25.
OshɅwott's RɅzor
A Rowlet with a knife was flying madly in circles about the ceiling of Eiffel's living room, but Ginter was too annoyed to notice.
"Don't tell me that's where you found all that musty water for me to drink this morning," he growled, pointing one knobby finger toward the copper bathtub perched on a carpeted platform in the back of the dimly lit room.
Abra didn't answer. It didn't need to answer. Eiffel's Cyndaquil had made a nest out of the coals in the fireplace, and some of those same clay bowls were stacked up around the hearth to get dry from her flames.
"Are those different than the ones Cyllene uses for her tea?" Ginter asked, pointing at the bowls now.
Abra answered this by disappearing entirely, then reappearing with a bowl in each clawed hand and foot, presumably from Cyllene's quarters.

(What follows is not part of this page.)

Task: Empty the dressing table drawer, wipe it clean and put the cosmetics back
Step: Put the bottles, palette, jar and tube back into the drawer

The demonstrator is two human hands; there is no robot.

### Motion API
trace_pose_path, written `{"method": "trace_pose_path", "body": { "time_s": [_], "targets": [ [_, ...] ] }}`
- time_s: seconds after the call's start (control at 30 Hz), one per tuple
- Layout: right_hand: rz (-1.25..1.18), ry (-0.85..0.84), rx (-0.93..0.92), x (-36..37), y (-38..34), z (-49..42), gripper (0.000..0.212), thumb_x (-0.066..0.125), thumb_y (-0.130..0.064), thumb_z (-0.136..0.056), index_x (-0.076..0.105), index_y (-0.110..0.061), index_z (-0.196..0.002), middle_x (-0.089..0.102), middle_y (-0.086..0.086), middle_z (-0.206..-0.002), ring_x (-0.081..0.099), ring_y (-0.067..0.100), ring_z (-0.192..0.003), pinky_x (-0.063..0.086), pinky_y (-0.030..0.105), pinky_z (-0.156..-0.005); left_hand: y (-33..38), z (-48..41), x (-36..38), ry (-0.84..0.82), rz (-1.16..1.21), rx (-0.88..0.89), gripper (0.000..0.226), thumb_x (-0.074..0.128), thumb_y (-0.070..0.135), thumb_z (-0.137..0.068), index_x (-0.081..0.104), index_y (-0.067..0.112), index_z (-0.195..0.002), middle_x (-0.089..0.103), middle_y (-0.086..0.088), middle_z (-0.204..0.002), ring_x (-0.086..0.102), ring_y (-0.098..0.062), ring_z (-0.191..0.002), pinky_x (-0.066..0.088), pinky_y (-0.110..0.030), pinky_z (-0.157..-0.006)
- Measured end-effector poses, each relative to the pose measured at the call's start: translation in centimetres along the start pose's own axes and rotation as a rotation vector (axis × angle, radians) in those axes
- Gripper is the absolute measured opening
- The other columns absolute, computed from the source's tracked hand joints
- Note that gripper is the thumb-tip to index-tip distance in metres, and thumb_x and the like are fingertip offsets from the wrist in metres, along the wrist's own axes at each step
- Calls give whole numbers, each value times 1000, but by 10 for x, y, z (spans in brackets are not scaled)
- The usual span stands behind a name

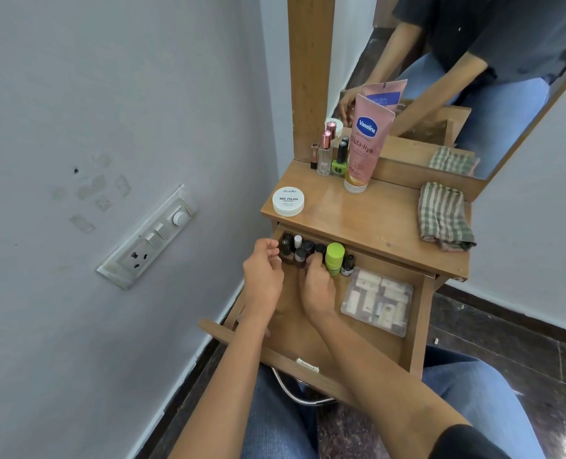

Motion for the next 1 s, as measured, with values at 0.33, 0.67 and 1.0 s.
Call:
{"method": "trace_pose_path", "body": {
  "time_s": [0.33, 0.67, 1.0],
  "targets": [
    [-84, 15, -290, -44, -19, 28, 8, 50, -14, -91, 49, -11, -99, 61, 6, -94, 59, 29, -82, 49, 40, -64, 9, 9, 0, -22, -13, 17, 27, 49, -2, -91, 56, 9, -115, 65, -4, -105, 61, -12, -97, 46, -19, -84],
    [28, 223, -385, -116, -59, -3, 31, 49, -12, -89, 51, -7, -119, 60, 11, -104, 63, 30, -82, 52, 38, -62, 50, -16, -8, 11, 22, 159, 27, 52, 1, -88, 58, 10, -113, 66, -8, -111, 62, -21, -102, 51, -32, -89],
    [407, 176, -302, -156, -99, -96, 69, 39, -2, -92, -2, 3, -148, 60, 22, -114, 66, 31, -85, 55, 37, -69, 124, -120, 25, -153, -214, 420, 55, 47, -6, -86, 46, 16, -137, 52, -14, -129, 54, -28, -112, 43, -34, -95]
  ]
}}
Point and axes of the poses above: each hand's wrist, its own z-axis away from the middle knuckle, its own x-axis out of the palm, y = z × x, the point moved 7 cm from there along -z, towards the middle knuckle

"Wrong question, I suppose," Ginter said then. He traipsed around a dining table whose chairs were piled high with wrinkled shirts and spats and trousers so he could see the bathtub better. As expected, it was full, and the water was an ominous rusty-gray. A rippling shadow bloomed beneath the surface. Suddenly Oshawott poked its friendly white-furred face into the world, spitting a load of what smelled like sweat and sulfur right into the old man's eyes.
Ginter stumbled backwards and fell into a dining room chair, collapsing to the floor. Coats fell on top of him, as well as a billowing wrinkled eggshell-colored thing he'd learned was this time period's version of underwear. God, he missed slithering out of the boxers he'd slept in and taking a hot shower and pulling on snug, clean briefs!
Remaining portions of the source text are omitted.